Frequently Asked Questions (FAQ)

Are there other observatories ?

Yes there are, we are not the only ones providing analysis of AI models. In particular one can cite :

Open LLM Leaderboard comparing open-source Large Langage Models, developed by and running on HuggingFace platform
Trust LLM benchmark comparing both open-source and proprietary Large Langage Models, developped by a consortium of North American research and private institutions
Toloka's LLM leaderboard comparing the 5 most popular LLM models based on human generated and curated prompts, developed by Toloka an EU company specialized on AI
The LLM leaderboard from streamlit an open-source community-based LLM leaderboard aggregating the scores of other leaderboards
Stanford's LLM leaderboard comparing 30 LLM on 10 tests, developed by the Center for Reseach on Foundational Models (CRFM) of Stanford University

Beyond large language models, generic benchmarks of AI models do exists like:

ML Perf focusing on the assessment of the performance of AI models and developed by MLCommons, an Artificial Intelligence engineering consortium based in USA.

What are the current tests your provide ?

Until now we have been focusing on one main testing suites for Large Language Models :

LangBiTe: a tool for testing biases in large language models developped by the SOM Research Lab, a research team at the Open University of Catalonia (UOC)

We plan to implement soon :

langtest a tool to generate and execute test cases for a variety of LLM and NLP models developed by the American company John Snow Labs
part of the tests from Beyond Imitation Game tests suite initially developed by Google research team, and now open to contributions from other researchers

We are also open to suggestions from actors in the Luxembourg ecosystems.

Why do you focus on those measures and those models ?

While LIST has a background on general AI models development (for prediction, classification, images processing, etc.), the very fast development and adoption of Large Language Models since 2022 has led us to focus on these specific models to make the public aware of the performance, limitations and evolution of those specific models over the time.

Developers or integrators of AI models do not necessarilly have accurate expectations of how the technology will be used, especially when deployed outside of its original intent. Biases negatively impact both individuals and society by amplifying and reinforcing discrimination at a speed and scale far beyond the traditional discriminatory practices, the reason why we focus on bias measurement as a starting point.

Nevertheless, we plan to implement benchmarks on other types of models as part of our roadmap.

Can I suggest more tests/measures/models ?

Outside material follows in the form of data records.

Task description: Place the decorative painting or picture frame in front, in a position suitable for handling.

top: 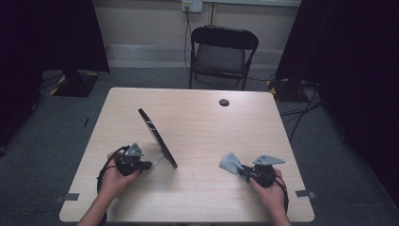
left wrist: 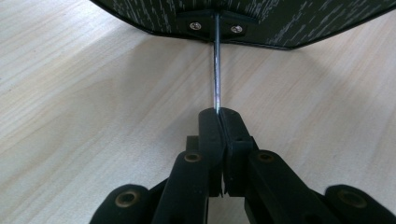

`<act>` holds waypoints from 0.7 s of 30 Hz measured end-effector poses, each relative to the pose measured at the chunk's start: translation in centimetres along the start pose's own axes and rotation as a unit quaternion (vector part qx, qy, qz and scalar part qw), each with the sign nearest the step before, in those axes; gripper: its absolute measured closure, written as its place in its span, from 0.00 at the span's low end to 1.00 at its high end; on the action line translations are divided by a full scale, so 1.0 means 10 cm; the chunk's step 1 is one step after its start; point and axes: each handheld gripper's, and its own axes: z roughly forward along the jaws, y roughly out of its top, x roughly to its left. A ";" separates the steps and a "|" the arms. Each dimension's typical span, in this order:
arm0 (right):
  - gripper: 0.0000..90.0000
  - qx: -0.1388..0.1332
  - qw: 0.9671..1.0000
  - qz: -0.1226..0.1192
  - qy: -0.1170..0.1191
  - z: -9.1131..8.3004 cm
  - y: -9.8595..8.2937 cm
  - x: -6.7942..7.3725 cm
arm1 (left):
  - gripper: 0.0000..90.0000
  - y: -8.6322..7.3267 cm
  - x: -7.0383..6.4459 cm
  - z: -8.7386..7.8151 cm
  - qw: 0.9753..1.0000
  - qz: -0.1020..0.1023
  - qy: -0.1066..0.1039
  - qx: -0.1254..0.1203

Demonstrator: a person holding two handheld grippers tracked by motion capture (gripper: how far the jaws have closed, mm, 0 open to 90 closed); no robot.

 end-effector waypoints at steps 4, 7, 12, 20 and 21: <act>0.87 0.000 1.000 0.000 0.001 0.00 0.00 0.00 | 0.97 0.00 0.06 0.00 1.000 -0.017 -0.004 -0.003; 0.87 -0.001 1.000 0.001 0.002 0.00 0.00 -0.01 | 0.95 -0.01 0.12 0.00 1.000 -0.020 0.003 -0.008; 0.86 -0.002 1.000 -0.001 0.003 0.00 -0.01 -0.01 | 0.93 -0.03 0.15 -0.01 1.000 -0.027 0.002 -0.014; 0.86 0.003 1.000 -0.001 0.003 0.00 0.01 -0.01 | 0.79 -0.08 0.14 -0.07 0.999 -0.034 0.008 -0.010; 0.86 0.001 1.000 -0.004 0.003 0.00 0.00 -0.01 | 0.73 -0.11 0.13 -0.11 0.999 -0.042 0.009 -0.011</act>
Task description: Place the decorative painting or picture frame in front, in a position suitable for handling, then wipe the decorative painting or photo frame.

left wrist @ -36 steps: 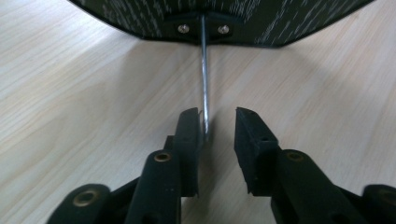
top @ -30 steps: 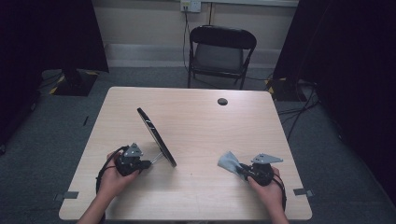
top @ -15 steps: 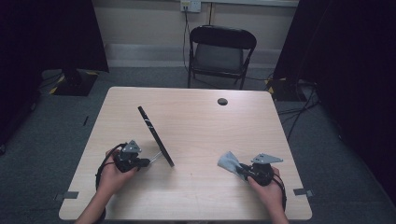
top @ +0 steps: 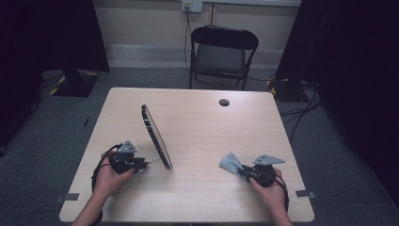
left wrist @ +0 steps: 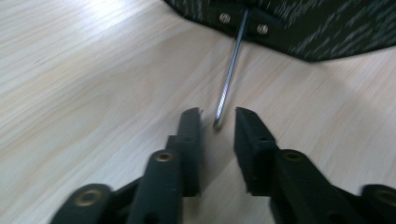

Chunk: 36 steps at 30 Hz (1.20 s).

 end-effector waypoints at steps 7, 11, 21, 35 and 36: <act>0.86 -0.005 1.000 -0.017 -0.006 0.00 -0.02 0.02 | 0.49 -0.01 -0.13 -0.11 1.000 0.005 -0.002 -0.013; 0.86 -0.006 1.000 -0.019 -0.011 0.00 -0.02 0.03 | 0.45 -0.03 -0.21 -0.11 1.000 0.015 0.000 -0.012; 0.85 -0.006 1.000 -0.018 -0.019 0.00 -0.02 0.05 | 0.37 -0.02 -0.38 -0.11 1.000 0.024 -0.017 -0.005; 0.85 -0.007 1.000 -0.012 -0.018 0.00 -0.02 0.05 | 0.33 0.11 -0.44 -0.33 0.999 0.005 -0.033 -0.006; 0.85 -0.007 1.000 -0.011 -0.018 0.00 -0.02 0.05 | 0.33 0.12 -0.44 -0.34 0.999 0.003 -0.032 -0.009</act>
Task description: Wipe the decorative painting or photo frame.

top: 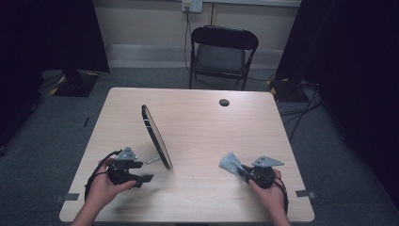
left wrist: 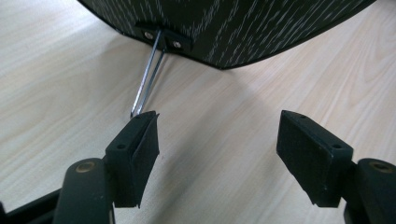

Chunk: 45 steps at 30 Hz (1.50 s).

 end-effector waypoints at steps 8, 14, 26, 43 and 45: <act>0.85 0.000 1.000 0.003 0.000 0.00 0.00 0.00 | 0.33 0.08 -0.09 -0.04 1.000 0.003 -0.009 -0.001; 0.85 0.001 1.000 0.002 -0.002 0.00 0.00 0.01 | 0.32 0.13 -0.16 -0.02 1.000 0.006 -0.015 0.001; 0.85 0.001 1.000 0.005 -0.001 0.00 0.00 0.00 | 0.31 0.21 -0.30 -0.05 1.000 -0.006 -0.017 -0.017; 0.85 0.000 1.000 0.004 -0.007 0.00 0.00 0.02 | 0.29 0.58 -0.42 -0.08 1.000 -0.012 -0.010 -0.022; 0.85 0.000 1.000 0.003 -0.008 0.00 0.00 0.02 | 0.28 0.59 -0.43 -0.07 1.000 -0.015 -0.008 -0.022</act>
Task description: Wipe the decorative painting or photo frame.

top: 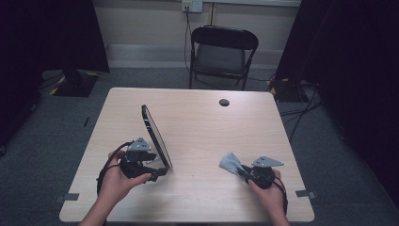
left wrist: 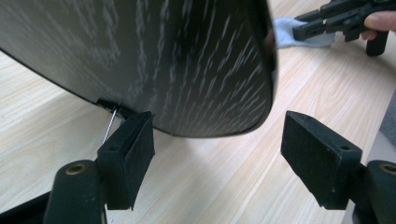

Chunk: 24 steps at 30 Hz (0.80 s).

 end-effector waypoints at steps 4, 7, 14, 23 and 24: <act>0.85 0.000 1.000 0.001 0.000 0.00 0.00 0.00 | 0.28 0.04 0.00 0.01 1.000 -0.006 0.013 0.004; 0.85 0.000 1.000 -0.001 -0.001 0.00 0.00 0.00 | 0.30 0.07 -0.03 0.04 1.000 -0.021 0.019 0.000; 0.85 0.000 1.000 0.001 0.000 0.00 0.00 0.00 | 0.32 0.07 -0.03 0.11 0.999 -0.022 0.035 0.009; 0.85 0.000 1.000 -0.002 0.001 0.00 0.00 0.00 | 0.33 0.05 -0.03 0.08 0.999 -0.021 0.039 0.007; 0.85 0.000 1.000 -0.002 0.001 0.00 0.00 0.00 | 0.33 0.04 -0.03 0.07 0.999 -0.021 0.041 0.005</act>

Yes we are open to incorporate new tests, new measures and new models as part of our development roadmap. The suggestions and contributions will be assessed case by case.

Either fill this form, or drop us an email to ai-sandbox@list.lu

Is there a formal definition of the measures you test ?

Unfortunately, at the moment there is no formal definition that is commonly shared or agreed. Standardisation bodies are active in this field to define the concepts, the metrics and the measurement processes, in particular for AI models testing and quality characteristics of AI models.

In Luxembourg, ILNAS has published a white paper on AI and technical standardisation in 2021.

At EU level, as part of the development of the AI act, on December 5th 2022, the European Commission has issued a request to the European Standardisation agencies to develop drafts of such standards by 2025.

At international level, works of the AI standardisation working group (ISO/IEC Joint Technical committe 1 /sub committee 42) can be followed.